- What is expected -
While copying the entries exactly, leave out each picture they contain.
Start of Material for this task
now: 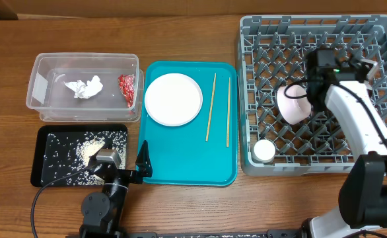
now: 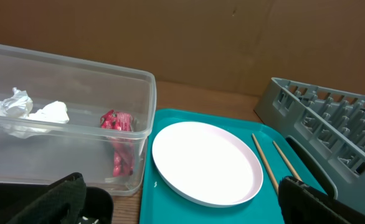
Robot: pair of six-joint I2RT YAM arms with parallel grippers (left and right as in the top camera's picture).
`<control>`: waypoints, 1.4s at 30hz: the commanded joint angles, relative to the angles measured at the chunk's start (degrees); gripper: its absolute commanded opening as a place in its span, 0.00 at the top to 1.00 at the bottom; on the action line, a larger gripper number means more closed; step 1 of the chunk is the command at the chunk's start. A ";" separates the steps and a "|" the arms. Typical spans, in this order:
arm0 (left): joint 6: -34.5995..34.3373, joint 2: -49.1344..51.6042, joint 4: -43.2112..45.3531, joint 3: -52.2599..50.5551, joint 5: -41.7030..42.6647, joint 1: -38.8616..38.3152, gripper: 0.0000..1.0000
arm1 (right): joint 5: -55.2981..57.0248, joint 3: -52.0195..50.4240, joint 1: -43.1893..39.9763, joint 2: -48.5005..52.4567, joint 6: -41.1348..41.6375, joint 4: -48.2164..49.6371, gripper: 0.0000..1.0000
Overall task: Sort waste into correct bins and load items into the dishwasher
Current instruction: 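Lower the white bowl into the dish rack's upper right area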
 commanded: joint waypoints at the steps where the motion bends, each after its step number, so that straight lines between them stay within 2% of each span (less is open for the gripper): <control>1: 1.51 -0.28 0.00 -0.22 0.83 0.35 0.00 | 0.83 -0.48 2.56 1.62 0.68 -0.74 0.96; 9: 1.53 -0.28 0.00 -0.22 0.83 0.35 0.00 | 4.87 -3.50 3.41 4.07 0.68 -1.84 0.96; 18: 1.51 -0.28 0.00 -0.22 0.85 0.35 0.00 | 13.05 1.22 3.26 2.64 0.48 -4.33 0.96; 33: 1.51 -0.28 0.00 -0.22 0.83 0.35 0.00 | 2.34 0.87 3.67 3.06 0.26 -5.18 0.96; 36: 1.51 -0.28 0.00 -0.22 0.83 0.35 0.00 | 5.01 0.76 5.01 3.04 0.20 -5.81 0.96; 42: 1.53 -0.28 0.00 -0.22 0.83 0.35 0.00 | 18.36 0.90 7.26 2.51 0.20 -10.05 0.96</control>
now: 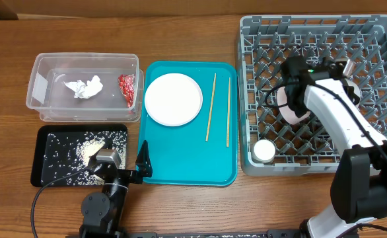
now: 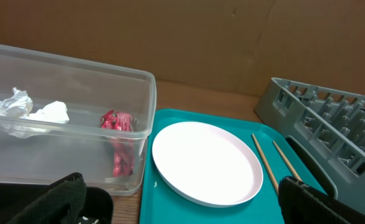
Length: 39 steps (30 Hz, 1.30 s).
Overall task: Sort waste into correct bins and load items into the dishwasher
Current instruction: 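Lower the white bowl into the dish rack's upper right area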
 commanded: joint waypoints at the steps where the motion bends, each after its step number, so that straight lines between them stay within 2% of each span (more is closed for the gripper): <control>1: 1.51 -0.28 0.00 -0.20 0.83 0.35 0.00 | 7.52 0.42 0.61 -0.85 0.20 -0.44 0.96; 10: 1.51 -0.28 0.00 -0.20 0.83 0.35 0.00 | 6.45 0.39 -1.05 -1.20 -0.09 2.69 0.96; 14: 1.53 -0.28 0.00 -0.20 0.83 0.35 0.00 | 5.53 0.39 -2.95 -0.85 -5.57 6.95 0.96; 19: 1.53 -0.28 0.00 -0.20 0.83 0.35 0.00 | 2.47 0.24 -3.26 -0.72 -6.10 7.34 0.96; 32: 1.51 -0.28 0.00 -0.20 0.83 0.35 0.00 | -0.11 -4.33 -1.05 -0.04 -6.08 6.91 0.96; 39: 1.51 -0.28 0.00 -0.20 0.83 0.35 0.00 | 0.39 -4.33 3.39 -0.07 -6.05 6.49 0.94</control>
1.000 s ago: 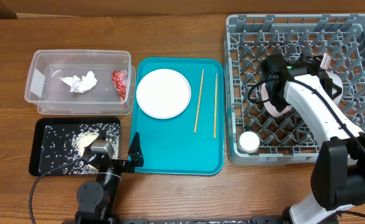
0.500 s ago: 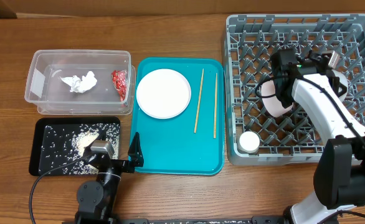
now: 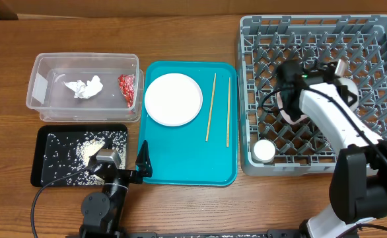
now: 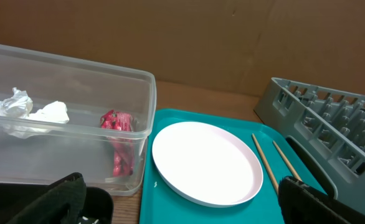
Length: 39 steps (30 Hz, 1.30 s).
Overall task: Sort waste into correct bins and load items into the dishwasher
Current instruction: 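Lower the white bowl into the dish rack's upper right area, then release the bowl and move the right gripper to the white plate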
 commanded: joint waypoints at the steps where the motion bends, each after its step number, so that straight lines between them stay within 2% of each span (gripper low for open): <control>1: 1.53 -0.28 0.00 -0.20 0.83 0.35 0.00 | -1.46 -0.90 2.36 -0.07 -0.11 -0.22 0.94; 9: 1.51 -0.28 0.00 -0.20 0.83 0.35 0.00 | 2.89 0.09 4.31 -0.17 -0.07 -2.32 0.94; 15: 1.53 -0.28 0.00 -0.20 0.83 0.35 0.00 | 5.97 2.32 2.78 -0.35 -0.48 2.56 0.94; 24: 1.53 -0.28 0.00 -0.20 0.83 0.35 0.00 | 5.27 2.23 -2.64 -0.33 -12.66 13.70 0.94; 29: 1.53 -0.28 0.00 -0.20 0.83 0.35 0.00 | 0.02 2.01 -3.58 -0.33 -12.02 11.30 0.95; 35: 1.53 -0.28 0.00 -0.20 0.83 0.35 0.00 | -3.67 -1.36 -0.35 -0.33 -4.57 6.29 0.95; 37: 1.51 -0.28 0.00 -0.20 0.83 0.35 0.00 | -3.74 -1.62 1.16 -0.33 -2.12 4.00 0.90; 39: 1.53 -0.28 0.00 -0.20 0.85 0.35 0.00 | -3.63 -1.36 2.60 -0.42 -0.07 1.64 0.75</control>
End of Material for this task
- Result -
now: 
now: 
Robot: pair of six-joint I2RT YAM arms with parallel grippers (left and right as in the top camera's picture).
`<control>`: waypoints, 1.4s at 30hz: the commanded joint angles, relative to the angles measured at the chunk's start (degrees); gripper: its absolute commanded opening as a place in its span, 0.00 at the top to 1.00 at the bottom; on the action line, a larger gripper number means more closed; step 1 of the chunk is the command at the chunk's start. A ";" separates the steps and a "|" the arms. Typical spans, in this order:
arm0 (left): joint 6: -34.5995..34.3373, joint 2: -49.1344..51.6042, joint 4: -43.2112..45.3531, joint 3: -52.2599..50.5551, joint 5: -41.7030..42.6647, joint 1: -38.8616..38.3152, gripper: 0.0000..1.0000
arm1 (right): joint 5: -55.2981..57.0248, joint 3: -52.0195..50.4240, joint 1: -43.1893..39.9763, joint 2: -48.5005..52.4567, joint 6: -41.1348..41.6375, joint 4: -48.2164..49.6371, gripper: 0.0000..1.0000
Overall task: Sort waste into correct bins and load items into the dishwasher
Current instruction: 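Lower the white bowl into the dish rack's upper right area
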 commanded: joint waypoints at the steps where the motion bends, each after its step number, so that straight lines between them stay within 2% of each span (less is open for the gripper): <control>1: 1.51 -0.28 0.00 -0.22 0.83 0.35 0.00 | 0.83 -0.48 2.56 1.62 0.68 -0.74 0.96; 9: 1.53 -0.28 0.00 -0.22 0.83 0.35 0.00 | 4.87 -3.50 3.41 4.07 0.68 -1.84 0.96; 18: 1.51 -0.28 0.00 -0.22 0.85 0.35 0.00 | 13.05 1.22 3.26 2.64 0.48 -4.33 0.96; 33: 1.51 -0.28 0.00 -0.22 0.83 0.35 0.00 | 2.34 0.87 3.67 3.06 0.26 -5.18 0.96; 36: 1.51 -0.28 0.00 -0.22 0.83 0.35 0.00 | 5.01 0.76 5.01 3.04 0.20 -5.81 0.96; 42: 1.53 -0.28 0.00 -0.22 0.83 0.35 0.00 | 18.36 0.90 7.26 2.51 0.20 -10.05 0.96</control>
now: 
now: 
Length: 39 steps (30 Hz, 1.30 s).
Overall task: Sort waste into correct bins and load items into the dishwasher
Current instruction: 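Lower the white bowl into the dish rack's upper right area
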 commanded: joint waypoints at the steps where the motion bends, each after its step number, so that straight lines between them stay within 2% of each span (more is closed for the gripper): <control>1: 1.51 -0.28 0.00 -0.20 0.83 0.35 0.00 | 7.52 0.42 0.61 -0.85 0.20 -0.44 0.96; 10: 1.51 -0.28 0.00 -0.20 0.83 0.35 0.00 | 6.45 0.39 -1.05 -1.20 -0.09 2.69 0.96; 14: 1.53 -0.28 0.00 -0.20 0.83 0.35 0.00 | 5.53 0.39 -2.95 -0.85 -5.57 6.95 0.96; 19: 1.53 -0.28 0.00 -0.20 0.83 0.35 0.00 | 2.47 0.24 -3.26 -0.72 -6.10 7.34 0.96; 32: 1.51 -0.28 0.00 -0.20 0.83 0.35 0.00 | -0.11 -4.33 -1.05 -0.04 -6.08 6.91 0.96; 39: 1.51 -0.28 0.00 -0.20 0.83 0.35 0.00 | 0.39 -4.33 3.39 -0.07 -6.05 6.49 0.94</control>
1.000 s ago: 
0.500 s ago: 
now: 
now: 
Length: 39 steps (30 Hz, 1.30 s).
Overall task: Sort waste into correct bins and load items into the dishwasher
Current instruction: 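Lower the white bowl into the dish rack's upper right area, then release the bowl and move the right gripper to the white plate
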 commanded: joint waypoints at the steps where the motion bends, each after its step number, so that straight lines between them stay within 2% of each span (gripper low for open): <control>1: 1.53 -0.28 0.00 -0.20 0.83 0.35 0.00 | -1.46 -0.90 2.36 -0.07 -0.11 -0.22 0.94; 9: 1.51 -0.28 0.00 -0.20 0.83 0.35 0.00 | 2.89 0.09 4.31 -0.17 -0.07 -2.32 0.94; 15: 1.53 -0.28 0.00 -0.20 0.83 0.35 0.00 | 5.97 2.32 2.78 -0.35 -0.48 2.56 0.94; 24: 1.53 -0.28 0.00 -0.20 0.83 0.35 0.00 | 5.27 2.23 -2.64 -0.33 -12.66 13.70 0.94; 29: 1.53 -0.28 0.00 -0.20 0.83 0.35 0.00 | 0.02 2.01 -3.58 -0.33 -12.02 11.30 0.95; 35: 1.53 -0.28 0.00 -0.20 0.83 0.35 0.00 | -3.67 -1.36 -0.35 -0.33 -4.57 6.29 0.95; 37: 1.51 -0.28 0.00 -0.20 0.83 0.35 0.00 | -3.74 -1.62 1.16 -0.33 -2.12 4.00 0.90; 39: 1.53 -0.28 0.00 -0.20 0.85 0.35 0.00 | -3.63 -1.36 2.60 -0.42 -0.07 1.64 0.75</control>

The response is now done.